* [About this exercise]
Where does "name" appear in the data? Return each line that holds it.

* [Input data]
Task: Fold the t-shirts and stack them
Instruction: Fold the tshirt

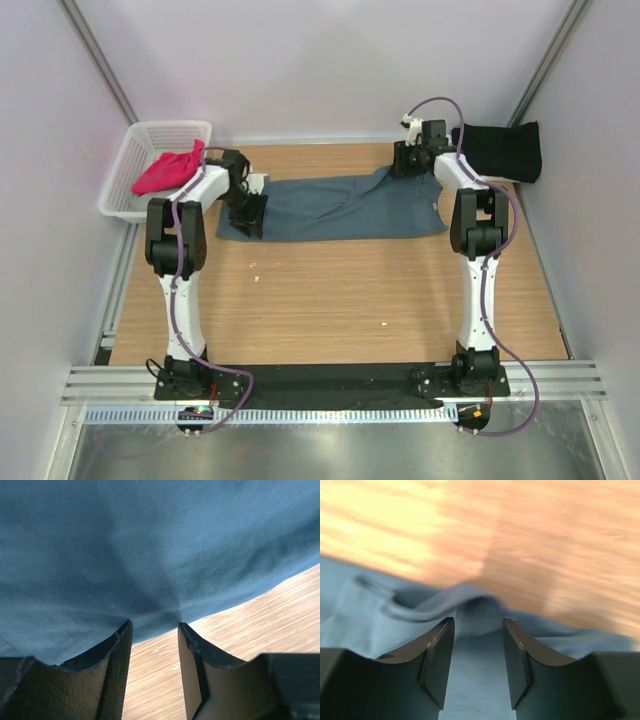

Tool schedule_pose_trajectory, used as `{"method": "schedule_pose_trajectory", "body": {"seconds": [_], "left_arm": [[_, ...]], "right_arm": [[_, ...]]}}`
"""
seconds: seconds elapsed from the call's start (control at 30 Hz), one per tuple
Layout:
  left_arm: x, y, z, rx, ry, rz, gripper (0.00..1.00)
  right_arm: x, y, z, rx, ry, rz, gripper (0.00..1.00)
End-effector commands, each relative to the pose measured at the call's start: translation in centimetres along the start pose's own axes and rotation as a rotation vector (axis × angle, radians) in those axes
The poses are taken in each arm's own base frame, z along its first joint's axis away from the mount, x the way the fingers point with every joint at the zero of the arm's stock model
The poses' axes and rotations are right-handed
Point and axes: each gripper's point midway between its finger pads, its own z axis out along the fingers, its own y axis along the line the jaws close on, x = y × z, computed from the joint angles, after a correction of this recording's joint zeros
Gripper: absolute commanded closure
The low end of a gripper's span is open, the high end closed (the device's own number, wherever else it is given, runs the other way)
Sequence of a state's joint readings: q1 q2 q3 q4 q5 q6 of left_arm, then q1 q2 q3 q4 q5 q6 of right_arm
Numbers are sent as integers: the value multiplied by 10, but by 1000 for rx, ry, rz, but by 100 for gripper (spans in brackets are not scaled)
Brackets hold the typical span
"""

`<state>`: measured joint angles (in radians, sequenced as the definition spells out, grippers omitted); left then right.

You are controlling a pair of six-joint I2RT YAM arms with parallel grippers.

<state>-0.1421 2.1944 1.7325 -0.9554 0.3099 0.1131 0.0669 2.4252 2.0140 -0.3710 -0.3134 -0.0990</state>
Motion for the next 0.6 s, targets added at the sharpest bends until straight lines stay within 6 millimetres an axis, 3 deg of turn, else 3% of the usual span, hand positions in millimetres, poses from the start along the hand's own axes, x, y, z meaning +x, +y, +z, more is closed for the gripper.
{"method": "schedule_pose_trajectory", "body": {"seconds": [0.0, 0.17, 0.33, 0.43, 0.5, 0.57], "left_arm": [[5, 0, -4, -15, -7, 22, 57], [11, 0, -3, -15, 2, 17, 57], [2, -5, -16, -18, -40, 25, 57], [-3, -7, -23, -19, -61, 29, 57], [-2, -7, -23, -17, -62, 27, 57], [-1, -8, -23, -14, -60, 28, 57]], "right_arm": [[-57, -36, -20, 106, -155, -31, 50], [-94, -55, -39, 178, -241, -99, 50], [-127, -32, -83, 136, -303, -113, 50], [-106, -7, -88, 32, -247, -76, 51], [-100, 16, -97, -61, -234, -24, 51], [-80, 45, -98, -177, -178, 26, 52]]}}
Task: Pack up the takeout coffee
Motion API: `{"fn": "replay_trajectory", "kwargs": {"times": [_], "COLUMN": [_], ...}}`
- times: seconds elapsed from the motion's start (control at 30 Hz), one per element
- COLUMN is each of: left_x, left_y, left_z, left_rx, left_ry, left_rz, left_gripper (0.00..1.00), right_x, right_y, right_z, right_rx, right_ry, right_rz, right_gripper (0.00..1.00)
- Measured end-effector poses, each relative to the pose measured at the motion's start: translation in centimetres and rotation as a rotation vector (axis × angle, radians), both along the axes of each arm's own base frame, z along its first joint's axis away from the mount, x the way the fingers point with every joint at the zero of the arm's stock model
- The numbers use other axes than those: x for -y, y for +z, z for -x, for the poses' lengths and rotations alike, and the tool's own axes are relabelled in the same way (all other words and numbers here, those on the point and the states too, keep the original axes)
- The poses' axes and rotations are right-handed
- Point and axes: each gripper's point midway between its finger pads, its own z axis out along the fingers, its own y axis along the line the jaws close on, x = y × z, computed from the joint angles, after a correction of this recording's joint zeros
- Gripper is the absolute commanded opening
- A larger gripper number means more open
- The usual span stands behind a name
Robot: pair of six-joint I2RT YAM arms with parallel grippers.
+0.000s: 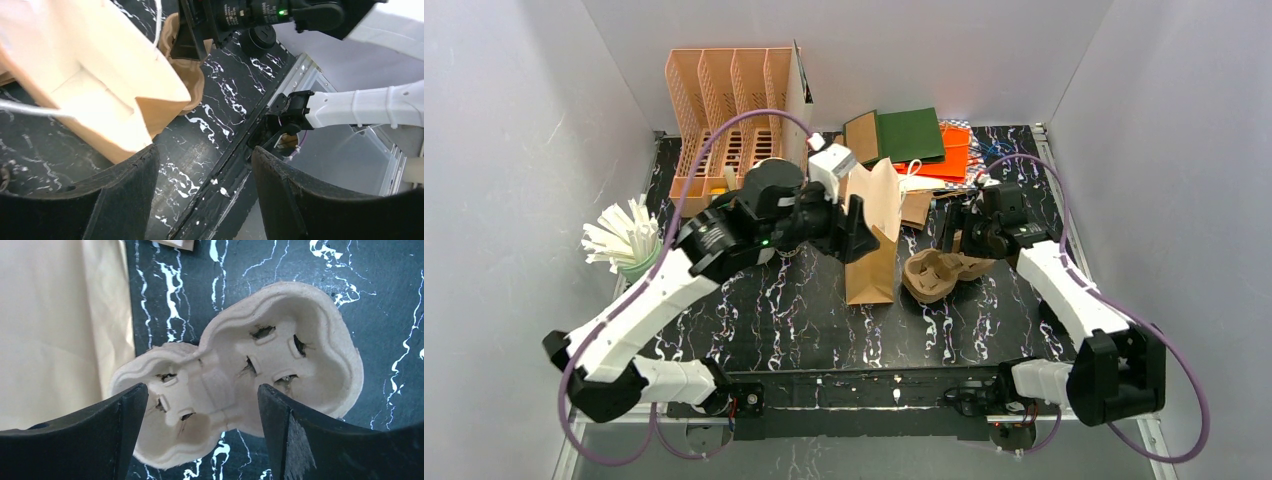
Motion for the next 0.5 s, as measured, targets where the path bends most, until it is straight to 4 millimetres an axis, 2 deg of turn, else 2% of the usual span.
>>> {"fn": "replay_trajectory", "kwargs": {"times": [0.1, 0.2, 0.33, 0.5], "left_x": [-2.1, -4.0, -5.1, -5.6], "left_y": [1.5, 2.9, 2.7, 1.5], "left_z": [0.8, 1.5, 1.7, 1.4], "left_rx": [0.042, 0.084, 0.099, 0.091], "left_ry": [0.035, 0.060, 0.081, 0.103], "left_rz": [0.010, 0.030, 0.011, -0.037], "left_gripper": [0.66, 0.66, 0.66, 0.66], "right_x": [0.0, -0.1, -0.1, 0.4], "right_y": [-1.7, -3.6, -4.7, -5.2], "right_z": [-0.4, -0.2, 0.0, 0.2], "right_rx": [-0.041, -0.097, -0.127, -0.146], "right_ry": [0.012, 0.022, 0.020, -0.014], "right_rz": [0.044, 0.083, 0.128, 0.155], "right_gripper": [0.79, 0.77, 0.72, 0.60]}}
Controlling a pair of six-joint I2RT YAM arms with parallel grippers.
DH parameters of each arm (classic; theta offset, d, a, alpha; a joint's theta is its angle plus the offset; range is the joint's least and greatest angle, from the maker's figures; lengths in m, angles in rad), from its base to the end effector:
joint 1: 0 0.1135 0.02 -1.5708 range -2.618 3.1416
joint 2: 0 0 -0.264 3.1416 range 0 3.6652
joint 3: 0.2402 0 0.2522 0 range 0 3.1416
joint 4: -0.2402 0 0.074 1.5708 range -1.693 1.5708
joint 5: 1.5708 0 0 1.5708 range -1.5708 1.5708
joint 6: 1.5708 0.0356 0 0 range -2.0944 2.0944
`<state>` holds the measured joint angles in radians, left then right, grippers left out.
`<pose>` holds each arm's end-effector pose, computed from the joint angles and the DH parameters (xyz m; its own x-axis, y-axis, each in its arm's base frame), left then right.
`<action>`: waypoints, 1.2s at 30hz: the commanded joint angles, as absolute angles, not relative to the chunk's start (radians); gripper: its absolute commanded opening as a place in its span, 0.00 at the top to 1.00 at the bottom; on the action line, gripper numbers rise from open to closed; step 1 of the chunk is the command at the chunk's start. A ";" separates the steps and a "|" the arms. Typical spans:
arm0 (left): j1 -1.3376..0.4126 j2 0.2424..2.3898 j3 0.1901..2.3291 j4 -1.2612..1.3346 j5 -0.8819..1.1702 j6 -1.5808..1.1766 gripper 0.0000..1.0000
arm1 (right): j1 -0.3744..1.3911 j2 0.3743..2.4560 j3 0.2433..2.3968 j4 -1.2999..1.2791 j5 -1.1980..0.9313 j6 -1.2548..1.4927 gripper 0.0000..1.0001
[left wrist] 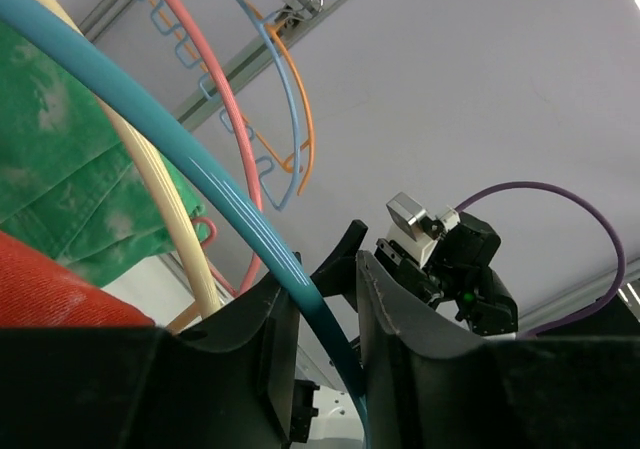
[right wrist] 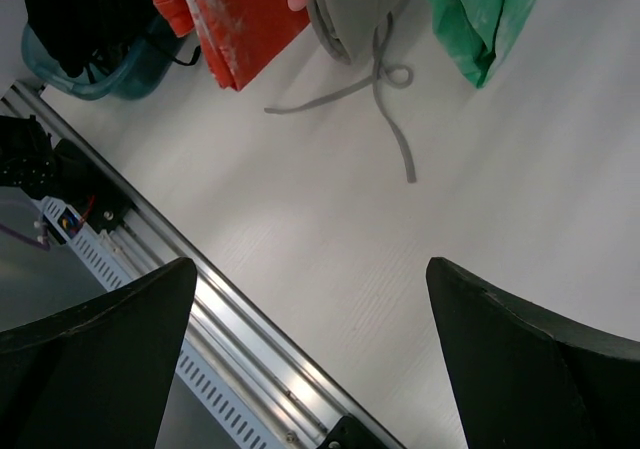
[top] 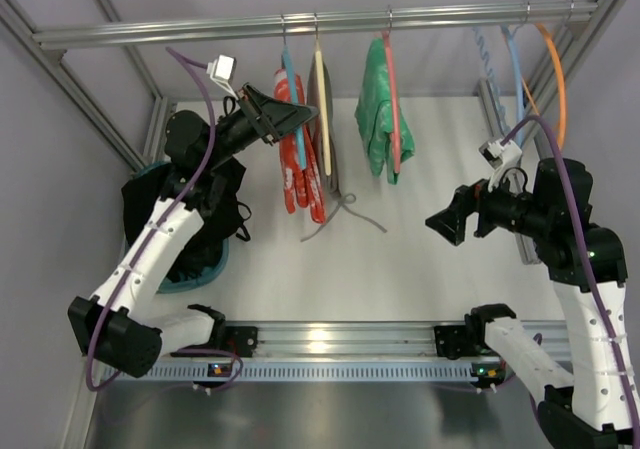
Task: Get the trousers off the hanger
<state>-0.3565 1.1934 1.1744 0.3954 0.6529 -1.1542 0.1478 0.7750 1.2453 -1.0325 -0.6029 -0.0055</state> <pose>0.2397 -0.1124 0.4518 -0.5983 -0.5523 -0.5805 0.6414 0.1041 -0.7601 0.1058 0.0362 0.4076 -0.5240 -0.0826 -0.8477 -0.5987 0.7436 0.2976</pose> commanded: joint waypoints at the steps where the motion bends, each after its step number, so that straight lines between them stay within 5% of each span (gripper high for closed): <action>1: -0.360 1.186 1.256 0.515 0.629 -1.140 0.75 | 0.146 0.788 1.296 -0.973 -0.618 -0.008 0.01; 7: -0.360 1.203 1.324 0.517 0.653 -1.094 1.00 | 0.146 0.805 1.324 -0.971 -0.637 -0.005 0.01; 27: -0.359 1.174 1.442 0.517 0.655 -1.106 1.00 | 0.146 0.839 1.370 -0.945 -0.695 0.038 0.01; 36: -0.362 1.016 1.209 0.515 0.738 -1.017 1.00 | 0.167 0.899 1.443 -0.752 -0.756 0.198 0.00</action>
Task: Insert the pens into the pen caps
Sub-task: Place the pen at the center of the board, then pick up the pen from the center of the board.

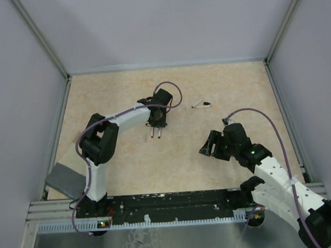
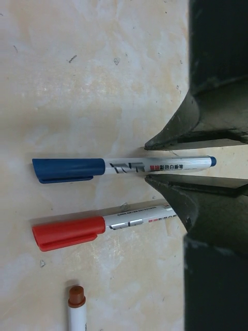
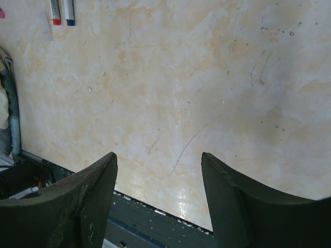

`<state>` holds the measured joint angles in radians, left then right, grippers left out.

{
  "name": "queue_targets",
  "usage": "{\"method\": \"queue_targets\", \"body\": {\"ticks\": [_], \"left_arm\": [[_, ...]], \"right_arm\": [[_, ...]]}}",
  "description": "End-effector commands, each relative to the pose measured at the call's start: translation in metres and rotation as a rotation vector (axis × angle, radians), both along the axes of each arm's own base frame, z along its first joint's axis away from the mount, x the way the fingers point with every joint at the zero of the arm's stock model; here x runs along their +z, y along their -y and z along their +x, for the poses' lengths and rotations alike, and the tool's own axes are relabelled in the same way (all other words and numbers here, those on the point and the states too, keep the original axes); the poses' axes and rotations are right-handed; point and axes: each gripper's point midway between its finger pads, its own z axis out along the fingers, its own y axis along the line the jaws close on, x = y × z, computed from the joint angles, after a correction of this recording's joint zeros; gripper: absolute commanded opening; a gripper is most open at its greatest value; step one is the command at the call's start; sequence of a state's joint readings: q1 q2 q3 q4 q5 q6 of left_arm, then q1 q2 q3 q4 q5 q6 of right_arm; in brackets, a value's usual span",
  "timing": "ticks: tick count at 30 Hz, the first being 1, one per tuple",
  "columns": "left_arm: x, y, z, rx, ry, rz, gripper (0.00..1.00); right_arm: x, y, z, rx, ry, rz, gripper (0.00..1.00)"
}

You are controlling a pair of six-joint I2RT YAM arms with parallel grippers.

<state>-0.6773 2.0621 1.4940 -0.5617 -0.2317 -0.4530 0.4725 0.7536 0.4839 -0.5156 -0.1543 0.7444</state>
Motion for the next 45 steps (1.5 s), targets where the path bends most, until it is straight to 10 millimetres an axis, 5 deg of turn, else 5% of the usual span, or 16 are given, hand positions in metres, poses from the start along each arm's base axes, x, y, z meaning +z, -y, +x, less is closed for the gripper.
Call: {"method": "queue_targets", "body": {"ticks": [1,6,10,18,23,36,40,45], "left_arm": [[-0.020,-0.014,-0.002,0.026,-0.042,0.054,0.32],[-0.017,-0.012,-0.001,0.020,-0.040,0.037,0.33],[0.004,-0.003,0.003,-0.028,0.004,-0.021,0.33],[0.105,0.014,-0.001,-0.167,0.268,-0.258,0.44],[0.136,-0.011,-0.003,-0.122,0.384,-0.250,0.48],[0.134,-0.097,-0.011,0.093,0.371,-0.213,0.48],[0.130,-0.122,-0.017,0.165,0.336,-0.194,0.48],[0.150,-0.136,-0.032,0.165,0.365,-0.205,0.49]], "right_arm": [[0.009,-0.004,0.005,0.022,0.046,0.024,0.66],[0.008,-0.004,0.004,0.023,0.043,0.020,0.66],[0.010,-0.003,0.005,0.024,0.051,0.018,0.66],[0.013,-0.004,0.008,0.028,0.070,0.020,0.66],[0.011,-0.005,0.007,0.033,0.068,0.023,0.66],[0.022,-0.009,0.011,0.145,0.123,-0.023,0.66],[0.035,-0.016,0.022,0.216,0.165,-0.051,0.66],[0.059,-0.034,0.057,0.292,0.248,-0.079,0.66]]}}
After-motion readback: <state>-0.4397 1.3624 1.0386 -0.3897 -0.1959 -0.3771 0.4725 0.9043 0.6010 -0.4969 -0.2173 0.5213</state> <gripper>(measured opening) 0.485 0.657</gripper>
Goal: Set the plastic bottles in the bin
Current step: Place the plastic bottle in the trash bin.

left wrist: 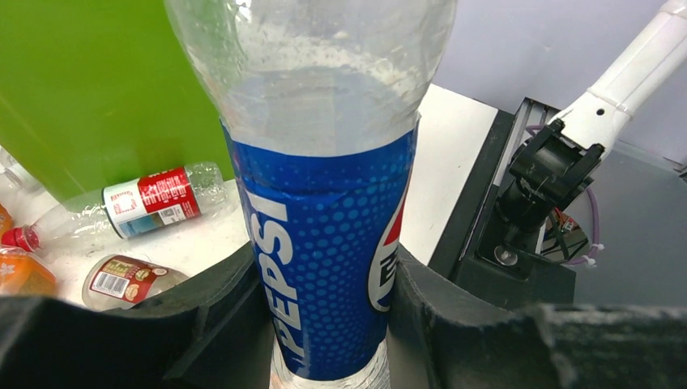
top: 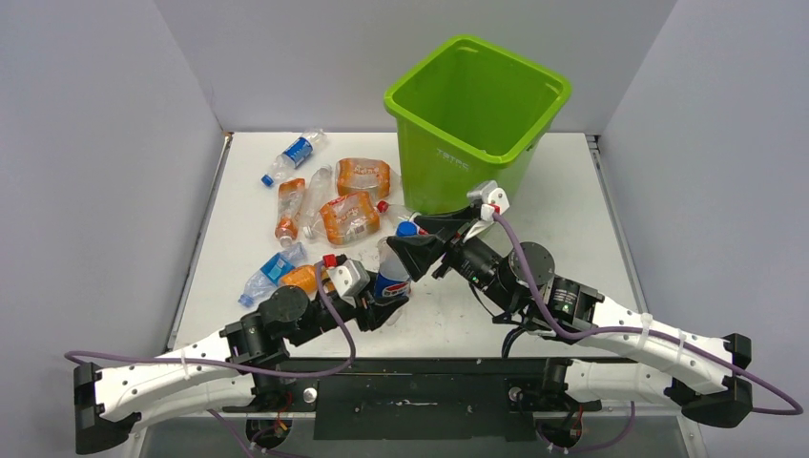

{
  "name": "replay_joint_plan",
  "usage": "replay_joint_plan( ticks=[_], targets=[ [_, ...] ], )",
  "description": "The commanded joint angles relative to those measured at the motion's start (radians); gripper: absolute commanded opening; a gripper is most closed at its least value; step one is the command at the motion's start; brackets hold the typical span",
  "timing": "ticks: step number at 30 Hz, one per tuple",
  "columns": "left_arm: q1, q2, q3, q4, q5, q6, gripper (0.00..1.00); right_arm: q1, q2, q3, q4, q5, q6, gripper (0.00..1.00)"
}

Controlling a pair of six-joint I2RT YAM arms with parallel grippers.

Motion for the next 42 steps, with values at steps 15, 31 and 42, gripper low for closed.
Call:
replay_joint_plan(
  ticks=[15, 31, 42],
  targets=[
    [0.003, -0.064, -0.026, 0.111, 0.056, 0.127, 0.87, 0.002, 0.02, 0.123, -0.171, 0.005, 0.014, 0.05],
    [0.002, -0.146, -0.053, 0.142, -0.01, 0.174, 0.96, 0.003, 0.078, 0.535, -0.216, 0.372, -0.271, 0.05],
    [0.002, -0.109, -0.034, 0.11, 0.004, 0.178, 0.96, 0.001, 0.114, 0.59, 0.02, 0.553, -0.479, 0.05]
  ],
)
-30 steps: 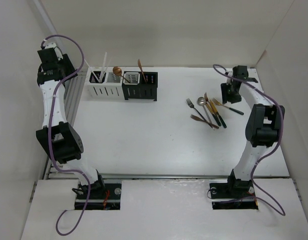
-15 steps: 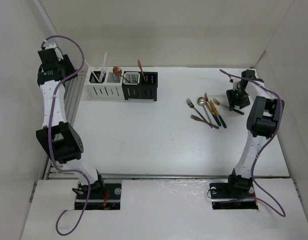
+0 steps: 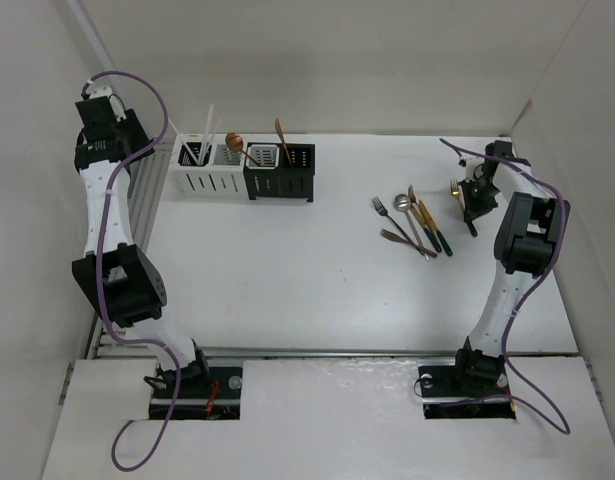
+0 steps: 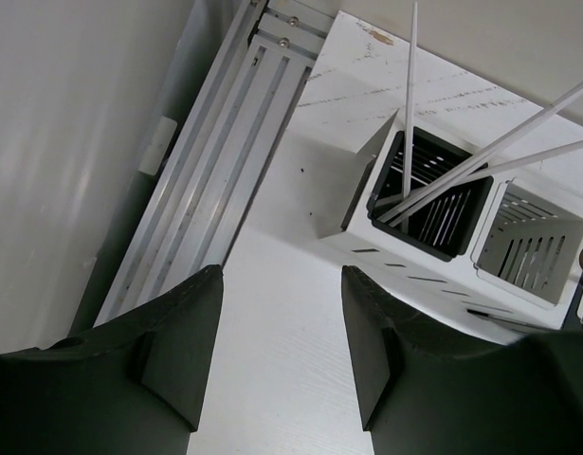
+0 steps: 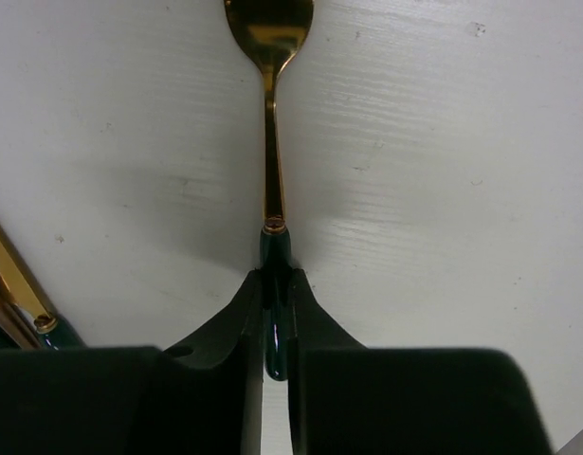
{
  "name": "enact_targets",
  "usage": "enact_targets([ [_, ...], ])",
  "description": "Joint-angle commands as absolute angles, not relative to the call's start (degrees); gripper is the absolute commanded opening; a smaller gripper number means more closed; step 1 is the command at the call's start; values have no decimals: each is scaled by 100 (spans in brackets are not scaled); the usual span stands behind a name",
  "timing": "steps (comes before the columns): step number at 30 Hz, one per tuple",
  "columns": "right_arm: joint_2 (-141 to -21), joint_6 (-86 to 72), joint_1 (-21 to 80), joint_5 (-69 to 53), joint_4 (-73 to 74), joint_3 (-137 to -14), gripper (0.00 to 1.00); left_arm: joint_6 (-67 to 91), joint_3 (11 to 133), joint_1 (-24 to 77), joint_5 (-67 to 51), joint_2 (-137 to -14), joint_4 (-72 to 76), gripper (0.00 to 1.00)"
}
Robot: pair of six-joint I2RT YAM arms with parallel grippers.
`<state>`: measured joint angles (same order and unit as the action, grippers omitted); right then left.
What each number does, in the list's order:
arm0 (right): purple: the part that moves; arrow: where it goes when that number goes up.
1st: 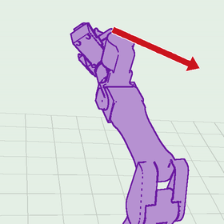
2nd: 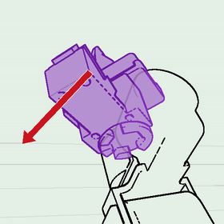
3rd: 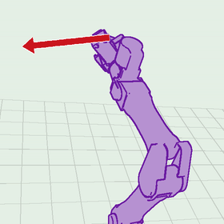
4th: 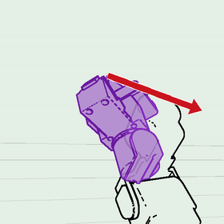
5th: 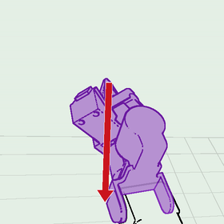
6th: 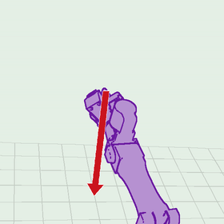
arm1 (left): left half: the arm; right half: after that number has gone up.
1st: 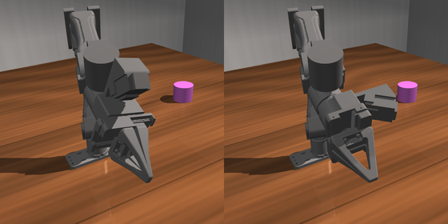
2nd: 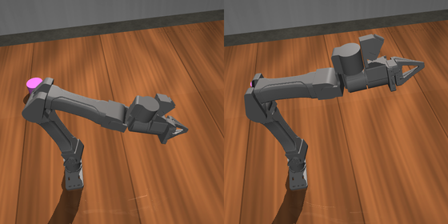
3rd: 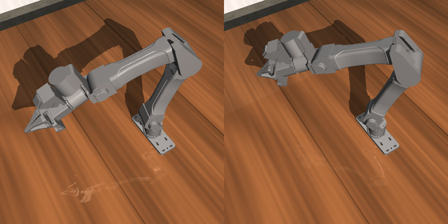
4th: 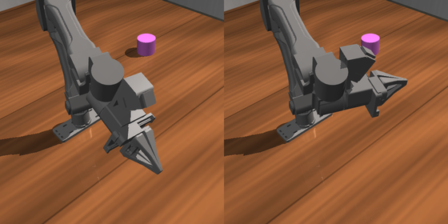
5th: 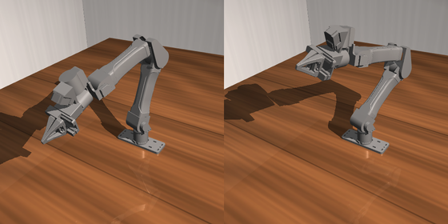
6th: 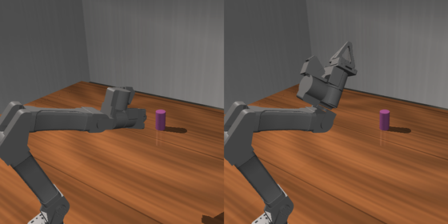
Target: Sort the eating utensils into containers
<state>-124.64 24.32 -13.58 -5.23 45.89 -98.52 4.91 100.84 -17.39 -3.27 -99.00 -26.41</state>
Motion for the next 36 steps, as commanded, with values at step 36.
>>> enact_targets([
  [36,-10669,-1010,2829,-3848,-939,-10406,0,307,10679,694,-6073,-10028,-1372,72],
])
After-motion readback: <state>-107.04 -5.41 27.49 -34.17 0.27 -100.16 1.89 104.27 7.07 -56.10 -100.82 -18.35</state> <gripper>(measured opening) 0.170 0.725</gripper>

* [Solution]
- The usual span stands behind a name
  "name": "queue_targets",
  "name": "replay_joint_plan",
  "name": "enact_targets",
  "description": "Joint-angle commands as absolute angles, not relative to the call's start (degrees); gripper is the absolute commanded opening; a smaller gripper number means more closed; step 1 is the command at the call's start; values have no decimals: each is scaled by 100 (spans in brackets are not scaled); the usual span stands behind a name",

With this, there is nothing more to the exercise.